Além da renda que vem do público, o grupo tem apoio da Prefeitura de SP através do Programa de Fomento ao Teatro. Neste ano, já recebeu R$ 120 mil.

Cabral, que mora nos arredores, dá números para mostrar que a movimentação em torno d'Os Satyros responde por uma parte da recuperação da auto-estima da região. "Quando compramos a sala do Satyros ela valia R$ 25 mil. Já está avaliada em R$ 60 mil", diz. Cabral caminha pela praça. Ele passa pelas três floriculturas e pelo supermercado instalados no primeiro nível da Roosevelt, sobe uma rampa e chega ao chamado "Pentágono", uma praça com pouco verde e três postes de iluminação, freqüentada por adolescentes. A cada trecho é abordado por moradores, donos de estabelecimentos comerciais e travestis com sacolas de compras.

Um dos moradores de um quitinete na região é o escritor Marcelo Mirisola, 39, seis livros publicados, que chegou a participar como ator da maratona teatral da semana passada. Mirisola cumprimenta Cabral que, metros adiante, recebe elogios do comerciante Esdras Vassalo, 72. "Os Satyros trouxeram mais gente para cá. Antes aqui era um deserto e até gente morta encontrávamos na praça", diz ele, morador da Roosevelt e dono do bar Papo, Pinga e Petisco, "no mesmo local onde Elis Regina fez o primeiro show em SP."

Cabral volta ao Espaço dos Satyros porque é dia de balanço do evento "Satyrianos" e a equipe estará esperando por ele. Reencontra Vázquez, Phedra e o restante do elenco, dentre eles o ex-crítico de teatro Alberto Guzik. "Acho que a cena de sexo explícito não foi legal. Foram só quatro minutos e os atores pornôs ainda queriam fazer 69, frango assado", diz um dos atores. "O problema é que a peça foi exibida muito tarde, às 6h. Poderia ser mais cedo, umas 3h da madrugada. E a gente se divertiu mais que o público", completa Guzik. Gargalhadas.

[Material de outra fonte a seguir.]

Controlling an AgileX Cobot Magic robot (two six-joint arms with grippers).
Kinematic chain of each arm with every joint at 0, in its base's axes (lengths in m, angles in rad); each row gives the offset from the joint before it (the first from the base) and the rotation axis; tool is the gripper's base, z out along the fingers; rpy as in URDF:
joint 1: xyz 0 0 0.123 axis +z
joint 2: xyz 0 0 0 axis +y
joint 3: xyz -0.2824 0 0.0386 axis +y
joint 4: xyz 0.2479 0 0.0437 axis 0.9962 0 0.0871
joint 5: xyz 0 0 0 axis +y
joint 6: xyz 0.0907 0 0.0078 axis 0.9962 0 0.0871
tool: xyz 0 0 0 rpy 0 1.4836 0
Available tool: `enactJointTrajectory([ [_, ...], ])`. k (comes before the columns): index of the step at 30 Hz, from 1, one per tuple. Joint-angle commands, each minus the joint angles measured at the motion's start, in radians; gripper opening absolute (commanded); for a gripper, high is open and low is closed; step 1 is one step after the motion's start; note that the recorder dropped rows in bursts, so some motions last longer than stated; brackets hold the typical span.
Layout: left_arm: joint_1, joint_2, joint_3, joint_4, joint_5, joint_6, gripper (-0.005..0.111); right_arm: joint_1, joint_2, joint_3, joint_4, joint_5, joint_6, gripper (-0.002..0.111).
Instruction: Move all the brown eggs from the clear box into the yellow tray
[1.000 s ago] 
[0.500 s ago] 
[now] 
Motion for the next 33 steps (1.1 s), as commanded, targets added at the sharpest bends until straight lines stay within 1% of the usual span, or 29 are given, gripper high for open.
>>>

Vázquez começa a falar do próximo projeto. Quer montar "120 Dias de Sodoma", obra de Marquês de Sade que foi filmada por Pier Paolo Pasolini e causou polêmica quando exibido. Na versão d'Os Satyros, os libertinos da peça serão deputados e senadores "legitimamente eleitos pelo povo brasileiro". "O castelo será em Brasília, e os adolescentes abusados serão o povo brasileiro submisso e descaracterizado", diz Vázquez, que está escalando o elenco. "Precisamos de bons atores que topem fazer cenas de escatologia, espancamento e estupro." A estréia será em março de 2006.